Little Marvin had a childhood dream of making television, but after studying theater in college, he veered from entertainment and led a career as a marketing executive and a creative director. All the while, a voice in his head reminded him of the dream on the backburner. “Eventually I reached a point where the voice was too loud to ignore,” says Little Marvin.
So he wagered his future by putting himself up for a promotion at work: “The onus was if I got the promotion, I would put the dream of making TV away in a box and never think about it again—and if I didn’t get it, I would quit my job immediately, move to L.A., and lock myself in a room and not come out until I was a TV writer.” Spoiler: He didn’t get the promotion.
Little Marvin looked to YouTube for guidance to fulfill his TV-making prophecy, watching recorded roundtables with showrunners as a sort of “mini showrunner bootcamp in my kitchen,” he recalls. “I was white-knuckling it every second of that journey thinking I made the biggest mistake of my life.”
The big leap landed, though, and in 2019 Little Marvin’s production company Odd Man Out signed an overall deal with Amazon. Little Marvin’s first project out the gate is the terror anthology series “Them: Covenant,” starring Deborah Ayorinde, Ashley Thomas, and Alison Pill, and executive produced by Lena Waithe. The show begins streaming April 9.
The 10-episode inaugural season follows a Black family who moves from rural North Carolina to a tree-lined street in the all-white neighborhood of Compton in Los Angeles in 1953. The white neighbors spew racist vitriol on the unwelcome family whenever they open their door, all while supernatural forces begin to take hold of the family inside their own house.
“Public spaces have been weaponized against Black folks since the dawn of this country, but what I hadn’t really seen was a story that lived in the tension between the public and the private,” says Little Marvin. “The most private of space is the home, which should be the safest of spaces. My journey began with a question: What happens when that safe space turns on you, too? And then I was off to the races.”

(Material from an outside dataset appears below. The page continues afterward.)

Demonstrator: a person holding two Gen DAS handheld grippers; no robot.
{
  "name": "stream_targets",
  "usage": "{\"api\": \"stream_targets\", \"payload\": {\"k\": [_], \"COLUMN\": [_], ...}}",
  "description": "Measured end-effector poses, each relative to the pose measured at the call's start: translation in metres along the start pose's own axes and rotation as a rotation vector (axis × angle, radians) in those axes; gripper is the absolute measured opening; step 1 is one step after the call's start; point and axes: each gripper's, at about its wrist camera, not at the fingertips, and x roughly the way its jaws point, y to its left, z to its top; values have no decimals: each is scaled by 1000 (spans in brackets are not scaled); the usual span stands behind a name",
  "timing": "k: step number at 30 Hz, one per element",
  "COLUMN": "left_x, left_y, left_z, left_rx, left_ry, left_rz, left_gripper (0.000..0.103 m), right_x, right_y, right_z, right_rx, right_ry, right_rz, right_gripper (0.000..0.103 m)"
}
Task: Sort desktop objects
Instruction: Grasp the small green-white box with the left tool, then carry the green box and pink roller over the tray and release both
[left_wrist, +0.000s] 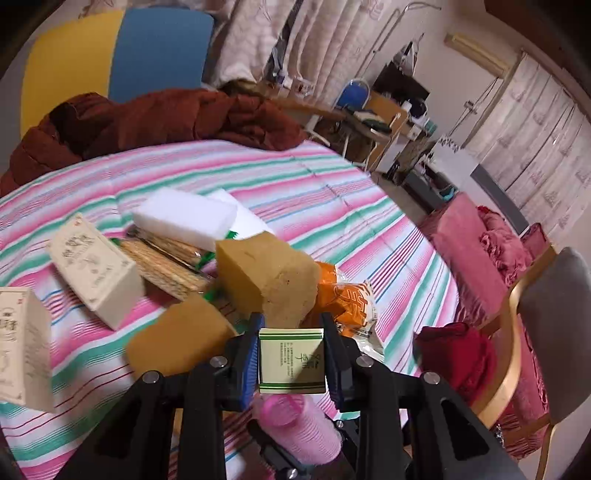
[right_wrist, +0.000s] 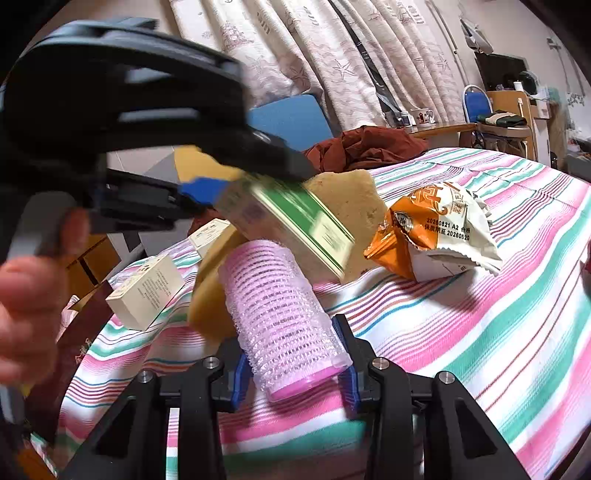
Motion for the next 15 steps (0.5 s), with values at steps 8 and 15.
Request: {"api": "stream_targets", "payload": {"k": [8,15], "left_x": [-53,-99], "left_y": [40,65], "left_z": [-22,-45], "left_rx": [-113,-166], "left_ry": [-77,-143], "left_rz": [-56,-77], "left_gripper": [30,30], "right_x": [-14,-23], "right_y": [19,44], "right_z": [-3,-9], "right_rx": [10,-10], "right_ry": [23,45], "right_rz": [26,54], "right_gripper": [37,32]}}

Little Marvin applied the same vigor of his personal bootcamp to his research of 1950s Compton and the Great Migration. “Compton was the lightbulb for me in the sense that, here’s a place that’s really iconically Black in the public imagination, whether it’s pop-culturally, culturally, or musically,” he says, “and to realize as I’m reading all of these books that it was pretty lily-white back 60, 70 years ago, and not only that, but those folks were virulently protective of their whiteness and of their block.” The terror tactics inflicted on Black families moving West “seemed very much part and parcel of the Jim Crow South,” he adds.
Little Marvin points to classic domestic thrillers like “Rosemary’s Baby” and “The Exorcist” as case studies for building suspense for the jump-scare series. “There’s a slow burn, a methodical nature to the pacing of those films, and I like the way they build dread,” he says. The next season of “Them” will take place in an entirely new setting with a new cadre of characters, but it will also center people historically in the margins.

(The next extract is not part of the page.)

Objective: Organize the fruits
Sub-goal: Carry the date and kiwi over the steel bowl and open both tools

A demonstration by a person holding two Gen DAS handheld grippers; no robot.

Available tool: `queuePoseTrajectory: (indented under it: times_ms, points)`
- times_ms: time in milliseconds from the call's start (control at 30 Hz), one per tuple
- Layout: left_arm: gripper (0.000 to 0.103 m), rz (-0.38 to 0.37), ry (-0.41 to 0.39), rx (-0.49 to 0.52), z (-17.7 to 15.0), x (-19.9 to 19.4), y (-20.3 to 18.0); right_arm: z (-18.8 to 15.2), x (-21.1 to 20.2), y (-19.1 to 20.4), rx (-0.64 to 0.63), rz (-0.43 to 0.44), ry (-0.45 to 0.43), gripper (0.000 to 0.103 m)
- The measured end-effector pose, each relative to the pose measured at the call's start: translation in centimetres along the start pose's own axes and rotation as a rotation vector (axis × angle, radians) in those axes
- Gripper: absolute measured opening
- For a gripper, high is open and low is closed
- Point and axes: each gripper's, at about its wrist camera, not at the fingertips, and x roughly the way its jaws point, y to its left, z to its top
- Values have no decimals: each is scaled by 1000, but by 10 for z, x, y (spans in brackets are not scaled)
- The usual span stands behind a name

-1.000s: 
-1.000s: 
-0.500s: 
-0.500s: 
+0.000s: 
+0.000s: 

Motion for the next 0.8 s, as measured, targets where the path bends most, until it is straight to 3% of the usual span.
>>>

As he looks ahead to future projects, he’s grateful to be able to count some of his early YouTube mentors as real-life mentors now, including Lena Waithe. “The amount of faith and confidence that she put in me and then trusted in me as a creator, as a writer, as a Black individual in this industry, I can’t say enough about it,” effuses Little Marvin. “To be the benefactor of that from her has only made me realize how rewarding it is to get into any position and then do that for somebody else.”
So Little Marvin’s advice to anyone with a nagging pipe dream is to follow it, no matter your age or experience level or background. “Be kind to yourself during the journey. I wish that I had been a little kinder and realized that there is knowledge to be gained at every single step of your journey… I find myself using things as a showrunner that I used in my life as a creative director and marketing executive.”
Indeed, Little Marvin’s past life in corporate America dovetails with his responsibilities in the writers’ room and producer’s chair—crafting pitches, shepherding projects from concept to completion, and managing timelines. “When I felt like I was the most lost,” he posits, “I was actually gaining knowledge.”